● **What you need to do**
Scan the material and copy out each line where the word "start" occurs.

● **Data segment**
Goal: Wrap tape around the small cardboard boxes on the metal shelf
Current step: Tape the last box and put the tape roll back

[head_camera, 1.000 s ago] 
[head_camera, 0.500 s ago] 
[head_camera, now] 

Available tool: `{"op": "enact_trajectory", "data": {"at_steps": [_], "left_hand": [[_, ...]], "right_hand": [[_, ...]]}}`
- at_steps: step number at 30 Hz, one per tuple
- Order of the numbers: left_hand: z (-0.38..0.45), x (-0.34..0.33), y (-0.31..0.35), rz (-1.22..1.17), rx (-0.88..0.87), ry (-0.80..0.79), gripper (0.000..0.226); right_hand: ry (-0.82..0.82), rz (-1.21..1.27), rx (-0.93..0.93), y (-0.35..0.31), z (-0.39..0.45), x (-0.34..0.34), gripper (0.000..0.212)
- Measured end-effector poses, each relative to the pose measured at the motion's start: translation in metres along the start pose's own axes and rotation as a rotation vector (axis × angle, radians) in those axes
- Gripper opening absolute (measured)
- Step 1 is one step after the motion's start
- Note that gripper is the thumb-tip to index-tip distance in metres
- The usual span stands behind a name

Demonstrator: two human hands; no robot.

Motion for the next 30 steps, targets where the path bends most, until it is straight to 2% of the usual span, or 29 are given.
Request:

● **Answer space**
- Measured end-effector poses, each relative to the pose measured at the motion's start: translation in metres along the start pose's own axes and rotation as a rotation vector (axis × angle, radians) in those axes
- Step 1 is one step after the motion's start

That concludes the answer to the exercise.